CV ケーブルの絶縁体内に水分が多く含まれている状態で電圧が印加されると,突起周辺など電界集中部に水分が集まり凝集し,樹枝状劣化が進むが,この劣化痕を水トリーと呼ぶ。水トリー内部は,健全部分に比べて導電率はけた違いに高く,電界は低くなるので,水トリーが発生しても,電気トリーとは異なり部分放電は観測されない。このため,水トリーの発生は検知しにくいうえに,水トリー先端の電界が高い部分より電気トリーが発生すると短時間で絶縁体の全路破壊に結びつくことが多い。

CV ケーブルの水トリー劣化診断技術

  1. 損失電流法:ケーブル絶縁体に流れる充電電流から課電電圧と同位相の電流成分(損失電流成分)を抽出し,その中に含まれる高調波電流(主に第三高調波電流)を劣化信号として用いる。

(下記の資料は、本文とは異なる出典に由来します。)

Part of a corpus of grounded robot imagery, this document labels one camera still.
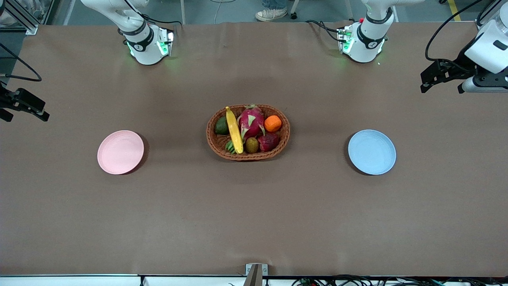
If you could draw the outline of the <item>dark red apple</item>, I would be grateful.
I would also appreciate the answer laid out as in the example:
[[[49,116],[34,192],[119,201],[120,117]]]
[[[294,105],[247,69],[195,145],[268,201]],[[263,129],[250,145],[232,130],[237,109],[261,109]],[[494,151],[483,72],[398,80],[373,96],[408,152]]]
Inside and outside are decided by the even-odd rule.
[[[267,132],[257,138],[259,149],[262,152],[270,152],[278,146],[279,136],[277,133]]]

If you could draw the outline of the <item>yellow banana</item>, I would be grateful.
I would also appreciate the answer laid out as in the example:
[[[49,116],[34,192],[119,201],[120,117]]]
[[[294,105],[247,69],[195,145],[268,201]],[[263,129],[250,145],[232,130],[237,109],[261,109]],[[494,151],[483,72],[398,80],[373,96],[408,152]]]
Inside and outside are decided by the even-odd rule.
[[[226,120],[228,124],[228,129],[230,132],[230,138],[234,147],[236,154],[242,154],[244,152],[243,148],[243,139],[240,134],[240,128],[238,122],[236,120],[236,116],[231,111],[230,107],[225,107],[226,112]]]

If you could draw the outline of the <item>blue plate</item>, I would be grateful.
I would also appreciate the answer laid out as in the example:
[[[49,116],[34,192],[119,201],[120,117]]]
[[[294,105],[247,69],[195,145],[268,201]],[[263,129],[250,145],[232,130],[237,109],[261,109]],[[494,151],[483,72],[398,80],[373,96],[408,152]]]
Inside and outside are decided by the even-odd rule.
[[[397,153],[392,140],[377,130],[356,132],[348,142],[348,157],[361,172],[378,176],[392,170]]]

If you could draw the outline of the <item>pink plate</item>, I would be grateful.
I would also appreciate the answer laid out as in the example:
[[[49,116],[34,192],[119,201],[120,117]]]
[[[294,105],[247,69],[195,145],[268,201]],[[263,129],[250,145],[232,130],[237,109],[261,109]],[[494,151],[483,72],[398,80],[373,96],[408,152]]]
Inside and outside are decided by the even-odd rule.
[[[97,151],[100,168],[109,174],[126,174],[141,162],[145,152],[140,135],[129,130],[120,130],[108,135]]]

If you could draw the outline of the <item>orange fruit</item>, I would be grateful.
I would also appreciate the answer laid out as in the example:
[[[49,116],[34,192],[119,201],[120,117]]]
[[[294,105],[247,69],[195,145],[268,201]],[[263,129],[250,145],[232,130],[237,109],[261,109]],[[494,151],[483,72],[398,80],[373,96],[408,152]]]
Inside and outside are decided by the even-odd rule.
[[[264,128],[267,132],[277,132],[282,127],[282,120],[279,116],[272,115],[264,120]]]

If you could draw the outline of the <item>white sneaker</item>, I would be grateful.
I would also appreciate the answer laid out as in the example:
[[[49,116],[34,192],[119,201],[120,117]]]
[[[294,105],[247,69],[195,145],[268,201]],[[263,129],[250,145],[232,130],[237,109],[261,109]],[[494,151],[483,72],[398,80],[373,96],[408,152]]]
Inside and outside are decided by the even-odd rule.
[[[255,18],[261,22],[271,22],[281,19],[287,15],[287,8],[284,9],[264,9],[256,12]]]

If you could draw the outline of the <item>pink dragon fruit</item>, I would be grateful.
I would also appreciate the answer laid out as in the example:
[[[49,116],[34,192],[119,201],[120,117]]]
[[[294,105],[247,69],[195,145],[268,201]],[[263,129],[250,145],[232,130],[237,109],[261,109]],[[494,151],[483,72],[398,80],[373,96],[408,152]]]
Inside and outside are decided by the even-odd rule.
[[[255,104],[245,106],[245,109],[237,119],[240,128],[240,135],[243,141],[251,137],[256,137],[261,132],[266,134],[264,127],[264,114]]]

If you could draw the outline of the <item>brown wicker basket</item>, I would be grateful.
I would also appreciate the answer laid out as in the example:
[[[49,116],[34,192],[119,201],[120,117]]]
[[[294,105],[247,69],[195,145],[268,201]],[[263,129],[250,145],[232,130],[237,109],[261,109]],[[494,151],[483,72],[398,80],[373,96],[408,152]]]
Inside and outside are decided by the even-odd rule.
[[[281,128],[279,128],[275,133],[278,136],[278,144],[269,151],[258,150],[255,153],[248,153],[244,151],[241,154],[234,153],[232,154],[229,150],[227,150],[227,143],[231,141],[230,134],[222,135],[216,133],[216,123],[222,117],[226,116],[227,110],[226,108],[222,108],[218,112],[216,112],[211,119],[209,120],[206,128],[206,139],[209,144],[211,150],[213,150],[219,157],[222,157],[227,160],[232,161],[256,161],[256,160],[265,160],[269,158],[273,158],[278,155],[287,145],[290,139],[291,133],[291,125],[285,114],[279,109],[267,105],[267,104],[258,104],[257,107],[261,110],[264,118],[268,118],[269,116],[278,116],[281,120]]]

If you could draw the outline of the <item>brown table cover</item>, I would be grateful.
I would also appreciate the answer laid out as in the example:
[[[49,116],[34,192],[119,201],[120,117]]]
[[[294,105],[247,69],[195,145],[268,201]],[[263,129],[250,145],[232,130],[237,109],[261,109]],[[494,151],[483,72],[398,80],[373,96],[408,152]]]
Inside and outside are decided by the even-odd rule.
[[[305,23],[177,29],[170,58],[138,64],[112,26],[45,26],[20,57],[42,122],[0,122],[0,275],[508,276],[508,93],[421,93],[437,23],[396,23],[375,62],[354,63]],[[232,161],[206,139],[227,106],[282,111],[275,157]],[[372,176],[348,157],[356,132],[395,145]],[[101,142],[136,132],[126,174]]]

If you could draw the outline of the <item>aluminium frame post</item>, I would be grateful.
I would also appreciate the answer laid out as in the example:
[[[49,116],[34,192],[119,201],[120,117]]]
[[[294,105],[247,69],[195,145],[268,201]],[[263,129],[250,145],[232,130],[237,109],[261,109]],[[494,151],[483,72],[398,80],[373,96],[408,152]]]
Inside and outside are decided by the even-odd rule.
[[[5,19],[4,14],[8,14],[14,23],[18,23],[26,35],[35,35],[40,22],[31,14],[31,12],[18,0],[0,0],[0,20]]]

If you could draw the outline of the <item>white table edge rail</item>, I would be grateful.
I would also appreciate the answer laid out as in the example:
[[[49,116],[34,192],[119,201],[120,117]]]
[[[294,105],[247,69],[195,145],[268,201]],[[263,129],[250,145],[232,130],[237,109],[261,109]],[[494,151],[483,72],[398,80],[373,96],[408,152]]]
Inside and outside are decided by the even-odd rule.
[[[0,286],[243,286],[245,279],[243,276],[0,276]],[[265,286],[508,286],[508,276],[269,276],[263,282]]]

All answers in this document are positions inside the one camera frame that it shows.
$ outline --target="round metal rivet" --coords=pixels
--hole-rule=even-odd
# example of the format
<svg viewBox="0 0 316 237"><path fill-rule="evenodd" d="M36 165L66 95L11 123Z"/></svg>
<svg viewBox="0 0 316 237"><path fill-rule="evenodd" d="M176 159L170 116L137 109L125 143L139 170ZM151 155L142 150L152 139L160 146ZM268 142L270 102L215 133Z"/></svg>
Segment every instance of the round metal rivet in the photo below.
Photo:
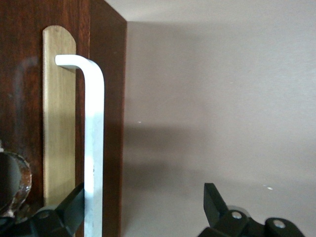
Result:
<svg viewBox="0 0 316 237"><path fill-rule="evenodd" d="M49 216L49 212L48 211L43 211L43 212L38 214L38 218L39 219L44 219L44 218L46 218L48 216Z"/></svg>
<svg viewBox="0 0 316 237"><path fill-rule="evenodd" d="M285 228L285 224L280 220L274 220L273 224L278 228L281 228L281 229Z"/></svg>
<svg viewBox="0 0 316 237"><path fill-rule="evenodd" d="M241 219L242 218L242 215L237 212L237 211L233 211L232 212L232 216L235 218L235 219Z"/></svg>

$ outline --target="wooden surface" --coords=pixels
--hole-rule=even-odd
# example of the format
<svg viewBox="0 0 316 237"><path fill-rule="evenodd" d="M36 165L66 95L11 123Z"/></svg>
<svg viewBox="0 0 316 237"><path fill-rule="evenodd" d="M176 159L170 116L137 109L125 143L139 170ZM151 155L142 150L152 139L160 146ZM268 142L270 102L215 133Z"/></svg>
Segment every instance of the wooden surface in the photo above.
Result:
<svg viewBox="0 0 316 237"><path fill-rule="evenodd" d="M103 0L91 2L90 58L105 78L103 236L120 235L126 21Z"/></svg>
<svg viewBox="0 0 316 237"><path fill-rule="evenodd" d="M44 204L59 204L75 188L76 70L59 67L58 54L76 54L76 42L61 26L43 30Z"/></svg>
<svg viewBox="0 0 316 237"><path fill-rule="evenodd" d="M103 236L119 236L126 21L103 0L0 1L0 140L30 162L26 203L43 206L42 31L59 25L106 78ZM76 184L83 181L84 80L76 80Z"/></svg>

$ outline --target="door handle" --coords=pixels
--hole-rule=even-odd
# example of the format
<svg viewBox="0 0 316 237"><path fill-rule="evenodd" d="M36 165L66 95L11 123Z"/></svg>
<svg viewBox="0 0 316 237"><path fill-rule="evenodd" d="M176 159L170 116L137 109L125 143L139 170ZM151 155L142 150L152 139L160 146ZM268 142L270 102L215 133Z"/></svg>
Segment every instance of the door handle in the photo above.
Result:
<svg viewBox="0 0 316 237"><path fill-rule="evenodd" d="M56 65L81 69L85 83L84 236L102 236L104 78L99 66L79 55L56 55Z"/></svg>

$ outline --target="gray wall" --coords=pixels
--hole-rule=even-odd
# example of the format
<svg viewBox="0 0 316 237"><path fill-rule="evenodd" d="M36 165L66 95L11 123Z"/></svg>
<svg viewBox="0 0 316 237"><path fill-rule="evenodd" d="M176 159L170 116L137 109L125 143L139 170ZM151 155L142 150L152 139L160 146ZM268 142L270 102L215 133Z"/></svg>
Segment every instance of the gray wall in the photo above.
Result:
<svg viewBox="0 0 316 237"><path fill-rule="evenodd" d="M314 236L316 2L112 2L130 20L124 236L197 236L204 182Z"/></svg>

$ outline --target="wooden cabinet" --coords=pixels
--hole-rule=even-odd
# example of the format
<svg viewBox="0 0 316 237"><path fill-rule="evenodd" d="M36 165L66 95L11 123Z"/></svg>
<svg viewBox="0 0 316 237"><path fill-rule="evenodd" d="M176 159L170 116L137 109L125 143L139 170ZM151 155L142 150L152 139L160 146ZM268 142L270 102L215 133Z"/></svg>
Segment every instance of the wooden cabinet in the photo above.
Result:
<svg viewBox="0 0 316 237"><path fill-rule="evenodd" d="M42 31L66 28L106 80L103 236L120 235L126 21L103 0L0 1L0 140L31 165L27 204L43 205ZM83 181L84 79L76 82L76 183Z"/></svg>

  2. 残留電荷法:水トリー劣化部に蓄積された電荷の放出状況を評価して劣化状況を診断する。具体的には,直流電圧をケーブルに課電し,接地後,水トリー劣化部に蓄積された電荷を,交流電圧を印加することにより放出させて診断する。
  3. 耐電圧法:水トリー劣化ケーブルのスクリーニングを目的とし,常規電圧よりも高い電圧をケーブル線路に課電する。スクリーニングする劣化レベルに応じて試験電圧や,効果的な試験電圧種類(商用周波,超低周波,可変周波)を選定する。
  4. 直流漏れ電流測定:ケーブルの導体-シース間に一定の直流電圧を印加し,漏れ電流の大きさ・変化・三相不平衡などを時間で整理し,その形状や値から絶縁状態を調査する。